À leur arrivée au noviciat de Saint-Hyacinthe, les nouveaux postulants étaient invités — en fait, cela leur était imposé — à remplir le test de caractérologie, très populaire à l’époque, de René Le Senne. Une foule de questions auxquelles ils devaient répondre sans trop réfléchir. Et le résultat, analysé par le maître des novices, lui servirait à les guider de façon personnalisée. À remarquer que le maître des novices était aussi celui des postulants.

Quand ce fut à mon tour de me présenter en « direction », comme nous appelions la direction spirituelle, je ne savais pas ce qui m’attendait. Ceux qui étaient passés avant moi restaient très flous sur leur rencontre avec le frère maître.

J’entrai dans son bureau. Il m’invita à m’asseoir. Il déplia les feuillets du formulaire de mon test… Et le verdict tomba : « Vous êtes sentimental, nerveux, passionné, colérique », m’annonça-t-il sur un ton qui me sembla être celui du découragement. Comme je ne saisissais pas la portée du verdict qui venait d’être prononcé, je n’ouvris pas la bouche.

Une petite voix — la même qui me parlerait si souvent par la suite et qui tente encore parfois de me faire obéir à ses ordres — me murmura qu’il y avait probablement là quelque chose dont je ne devrais pas me vanter. Comme j’avais toujours eu, quoi que je fasse, le sentiment d’être pris en faute, je me dis que le verdict devait bien s’accompagner d’une sentence.

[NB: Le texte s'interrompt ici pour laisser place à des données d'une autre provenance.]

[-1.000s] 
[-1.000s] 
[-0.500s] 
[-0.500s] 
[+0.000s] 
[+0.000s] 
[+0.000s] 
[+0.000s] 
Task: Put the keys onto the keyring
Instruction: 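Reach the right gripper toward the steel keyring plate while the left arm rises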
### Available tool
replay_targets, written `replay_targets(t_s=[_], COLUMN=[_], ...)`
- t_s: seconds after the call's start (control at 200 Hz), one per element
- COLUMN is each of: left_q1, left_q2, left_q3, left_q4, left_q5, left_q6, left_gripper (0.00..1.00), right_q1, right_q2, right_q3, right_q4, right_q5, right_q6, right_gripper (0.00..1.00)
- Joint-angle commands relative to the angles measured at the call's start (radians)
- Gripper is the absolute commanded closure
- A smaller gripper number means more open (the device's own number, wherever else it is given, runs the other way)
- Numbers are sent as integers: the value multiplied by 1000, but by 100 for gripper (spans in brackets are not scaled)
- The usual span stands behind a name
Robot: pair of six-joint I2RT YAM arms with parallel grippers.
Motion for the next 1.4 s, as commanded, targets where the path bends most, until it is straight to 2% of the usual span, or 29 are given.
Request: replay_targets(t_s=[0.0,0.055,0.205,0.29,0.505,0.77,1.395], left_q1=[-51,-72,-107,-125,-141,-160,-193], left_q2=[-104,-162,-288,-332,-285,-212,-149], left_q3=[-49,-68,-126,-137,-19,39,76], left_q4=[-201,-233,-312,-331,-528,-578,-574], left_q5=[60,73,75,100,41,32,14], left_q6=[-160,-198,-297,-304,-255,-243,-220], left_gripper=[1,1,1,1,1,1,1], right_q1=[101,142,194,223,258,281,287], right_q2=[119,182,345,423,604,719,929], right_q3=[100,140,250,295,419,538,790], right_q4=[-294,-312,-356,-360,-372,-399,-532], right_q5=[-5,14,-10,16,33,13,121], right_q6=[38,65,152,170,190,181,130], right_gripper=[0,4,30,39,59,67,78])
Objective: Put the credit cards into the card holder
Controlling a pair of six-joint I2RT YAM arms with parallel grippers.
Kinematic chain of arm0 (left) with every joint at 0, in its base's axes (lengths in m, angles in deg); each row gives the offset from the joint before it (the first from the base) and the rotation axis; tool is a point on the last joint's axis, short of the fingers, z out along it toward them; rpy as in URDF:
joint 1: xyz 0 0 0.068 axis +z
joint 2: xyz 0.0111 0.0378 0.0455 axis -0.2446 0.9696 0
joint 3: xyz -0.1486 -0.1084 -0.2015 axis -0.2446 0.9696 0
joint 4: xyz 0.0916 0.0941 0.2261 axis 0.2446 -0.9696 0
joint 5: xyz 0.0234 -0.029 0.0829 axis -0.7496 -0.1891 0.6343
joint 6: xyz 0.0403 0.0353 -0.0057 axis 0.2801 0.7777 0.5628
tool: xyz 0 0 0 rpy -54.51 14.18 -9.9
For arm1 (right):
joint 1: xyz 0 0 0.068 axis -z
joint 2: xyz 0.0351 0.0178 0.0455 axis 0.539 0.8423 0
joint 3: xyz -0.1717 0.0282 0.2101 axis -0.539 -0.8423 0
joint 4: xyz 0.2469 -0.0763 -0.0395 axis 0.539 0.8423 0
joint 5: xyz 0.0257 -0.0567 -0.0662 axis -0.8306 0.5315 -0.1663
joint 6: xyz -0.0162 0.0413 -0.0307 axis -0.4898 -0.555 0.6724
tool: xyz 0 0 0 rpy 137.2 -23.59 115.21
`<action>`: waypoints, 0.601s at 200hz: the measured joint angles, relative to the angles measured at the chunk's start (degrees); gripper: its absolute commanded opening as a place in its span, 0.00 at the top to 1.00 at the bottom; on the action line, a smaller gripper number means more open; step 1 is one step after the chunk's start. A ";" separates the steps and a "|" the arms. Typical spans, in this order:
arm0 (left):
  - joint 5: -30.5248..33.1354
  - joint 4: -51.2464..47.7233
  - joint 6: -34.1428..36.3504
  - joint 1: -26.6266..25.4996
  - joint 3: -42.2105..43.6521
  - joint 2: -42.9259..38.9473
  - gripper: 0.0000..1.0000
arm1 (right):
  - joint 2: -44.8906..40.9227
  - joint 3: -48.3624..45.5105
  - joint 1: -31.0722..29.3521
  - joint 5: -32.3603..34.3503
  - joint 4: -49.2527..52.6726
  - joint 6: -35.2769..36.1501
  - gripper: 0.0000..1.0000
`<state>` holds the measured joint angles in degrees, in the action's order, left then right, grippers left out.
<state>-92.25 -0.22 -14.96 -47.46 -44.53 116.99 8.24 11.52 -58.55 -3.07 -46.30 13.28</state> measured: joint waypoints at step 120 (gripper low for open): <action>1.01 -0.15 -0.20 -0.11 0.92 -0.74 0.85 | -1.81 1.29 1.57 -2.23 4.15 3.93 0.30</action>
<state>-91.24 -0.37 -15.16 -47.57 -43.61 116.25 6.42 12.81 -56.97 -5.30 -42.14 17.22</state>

« Sentimental, nerveux, passionné, colérique, répéta le frère maître. Vous aurez beaucoup de travail à faire. La route vers la sainteté sera difficile pour vous, car de nombreuses embûches sont là, en vous. Vous êtes en quelque sorte vos propres obstacles… »

Un long silence suivit cette déclaration. Le frère maître venait de me dire que Jésus avait appelé à le suivre un gringalet — on me surnommait alors, au choix, l’asperge, le poteau de téléphone, le grand fouet — sentimental, nerveux, passionné et colérique. Comme s’il voulait le narguer. Pourquoi? Pourquoi cet appel dont on m’avait parlé afin de me convaincre d’entrer au juvénat, quatre ans plus tôt? Un appel que, le premier soir, le directeur avait qualifié de définitif… Sinon, l’enfer me guettait, moi et ceux qui viendraient non seulement à en douter, mais à refuser d’y répondre. Le sentiment de m’être fait f… de m’être fourvoyé commença alors de hanter mon esprit.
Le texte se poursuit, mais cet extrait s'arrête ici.